Objective: This study aims to identify indicators of disease activity in patients with graves' orbitopathy (GO) by examining the microstructural characteristics of meibomian glands (MGs) and developed a diagnostic model.
Methods: We employed in vivo confocal microscopy (IVCM) to examine MGs in GO patients. Patients classified in the active phase were determined based on the clinical activity score (CAS). The research employed the least absolute shrinkage and selection operator (LASSO) method to select key indicators. Subsequently, a logistic regression model was constructed to predict GO disease activity.
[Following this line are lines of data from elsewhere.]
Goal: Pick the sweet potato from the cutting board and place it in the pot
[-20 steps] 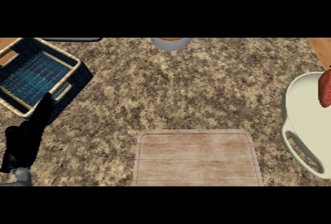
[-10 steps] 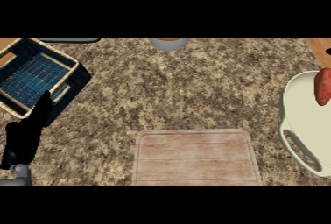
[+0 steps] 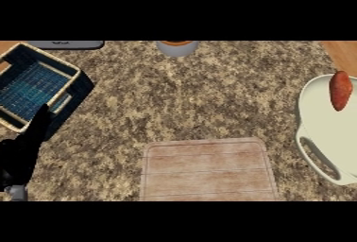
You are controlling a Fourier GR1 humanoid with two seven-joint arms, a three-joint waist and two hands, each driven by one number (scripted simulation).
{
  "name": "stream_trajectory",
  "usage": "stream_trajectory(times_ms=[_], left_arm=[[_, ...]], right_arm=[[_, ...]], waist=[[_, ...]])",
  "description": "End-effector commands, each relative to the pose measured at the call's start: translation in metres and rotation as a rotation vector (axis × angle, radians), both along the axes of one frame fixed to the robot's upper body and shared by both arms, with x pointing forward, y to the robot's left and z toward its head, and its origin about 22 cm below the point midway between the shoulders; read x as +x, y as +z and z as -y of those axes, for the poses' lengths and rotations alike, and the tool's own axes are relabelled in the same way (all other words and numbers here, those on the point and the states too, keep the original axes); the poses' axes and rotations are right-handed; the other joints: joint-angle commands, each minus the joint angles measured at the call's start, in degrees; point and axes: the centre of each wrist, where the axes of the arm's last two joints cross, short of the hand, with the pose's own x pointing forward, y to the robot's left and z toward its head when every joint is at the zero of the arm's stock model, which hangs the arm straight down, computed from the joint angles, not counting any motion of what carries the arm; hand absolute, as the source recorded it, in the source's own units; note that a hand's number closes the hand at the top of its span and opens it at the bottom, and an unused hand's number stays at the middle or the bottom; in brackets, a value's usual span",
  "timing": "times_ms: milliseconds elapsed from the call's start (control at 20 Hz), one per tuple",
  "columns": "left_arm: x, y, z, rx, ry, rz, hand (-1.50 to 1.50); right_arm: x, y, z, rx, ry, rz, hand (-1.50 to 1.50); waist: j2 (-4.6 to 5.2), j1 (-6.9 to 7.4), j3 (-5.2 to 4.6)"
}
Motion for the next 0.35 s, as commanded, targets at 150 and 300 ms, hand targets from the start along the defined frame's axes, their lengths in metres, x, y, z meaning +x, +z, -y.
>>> stream_trajectory(times_ms=[150,300], left_arm=[[-0.006,0.007,0.005,-0.004,0.018,-0.010,0.00],[-0.012,-0.001,-0.007,-0.004,0.021,-0.001,0.00]], right_arm=[[-0.062,-0.031,0.021,0.061,0.047,0.044,-1.50],[-0.095,-0.014,0.032,0.080,0.060,0.061,-1.50]], waist=[[-0.37,-1.13,-0.03],[-0.39,-1.41,-0.07]])
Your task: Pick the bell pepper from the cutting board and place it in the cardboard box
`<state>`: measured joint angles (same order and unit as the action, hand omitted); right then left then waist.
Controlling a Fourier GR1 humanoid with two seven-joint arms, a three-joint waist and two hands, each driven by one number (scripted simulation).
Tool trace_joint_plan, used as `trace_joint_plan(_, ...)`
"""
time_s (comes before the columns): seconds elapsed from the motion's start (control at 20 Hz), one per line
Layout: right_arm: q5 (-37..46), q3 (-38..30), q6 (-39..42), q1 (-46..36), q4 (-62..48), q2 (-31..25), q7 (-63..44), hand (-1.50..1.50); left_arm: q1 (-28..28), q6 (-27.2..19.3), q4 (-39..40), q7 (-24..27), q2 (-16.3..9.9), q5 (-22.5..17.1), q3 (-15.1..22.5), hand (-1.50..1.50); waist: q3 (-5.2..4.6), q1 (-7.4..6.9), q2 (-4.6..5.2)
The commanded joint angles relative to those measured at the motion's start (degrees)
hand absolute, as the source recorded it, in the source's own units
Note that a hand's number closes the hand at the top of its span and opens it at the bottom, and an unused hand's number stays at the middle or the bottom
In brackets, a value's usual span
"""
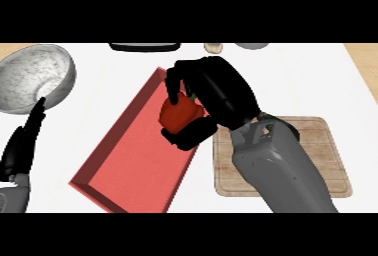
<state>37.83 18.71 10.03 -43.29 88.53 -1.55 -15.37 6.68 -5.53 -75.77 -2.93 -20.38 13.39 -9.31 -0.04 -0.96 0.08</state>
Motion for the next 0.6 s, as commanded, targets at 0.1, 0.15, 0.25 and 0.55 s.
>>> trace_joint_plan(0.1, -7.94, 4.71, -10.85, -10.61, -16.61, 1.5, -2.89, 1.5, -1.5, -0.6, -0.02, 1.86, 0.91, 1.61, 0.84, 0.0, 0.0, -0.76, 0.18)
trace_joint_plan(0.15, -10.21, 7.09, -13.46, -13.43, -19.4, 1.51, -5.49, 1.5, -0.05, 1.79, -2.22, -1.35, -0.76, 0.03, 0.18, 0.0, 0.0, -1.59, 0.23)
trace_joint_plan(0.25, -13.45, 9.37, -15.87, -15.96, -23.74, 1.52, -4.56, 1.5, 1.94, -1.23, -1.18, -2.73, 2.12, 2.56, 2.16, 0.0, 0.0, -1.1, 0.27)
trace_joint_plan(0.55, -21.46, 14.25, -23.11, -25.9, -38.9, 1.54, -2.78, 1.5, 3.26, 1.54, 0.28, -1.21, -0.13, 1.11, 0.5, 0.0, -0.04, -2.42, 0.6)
Results: A total of 45 GO patients, corresponding to 90 eyes, were included in this study. A Lasso regression algorithm was utilized to select the predictor variables. Five predictor variables were included in our diagnostic model ultimately. The area under the curve (AUC) for the training set model reached 0.959, and for the validation set was 0.969. The training set and validation set models both demonstrated high accuracy in calibration. Finally, a Nomogram chart was constructed to visualize the diagnostic model.
Conclusions: We constructed a diagnostic model based on microstructural indicators of MGs obtained through IVCM and offered a clinical utility for assessing GO disease activity, aiding in the diagnosis and selection of treatment strategies for GO.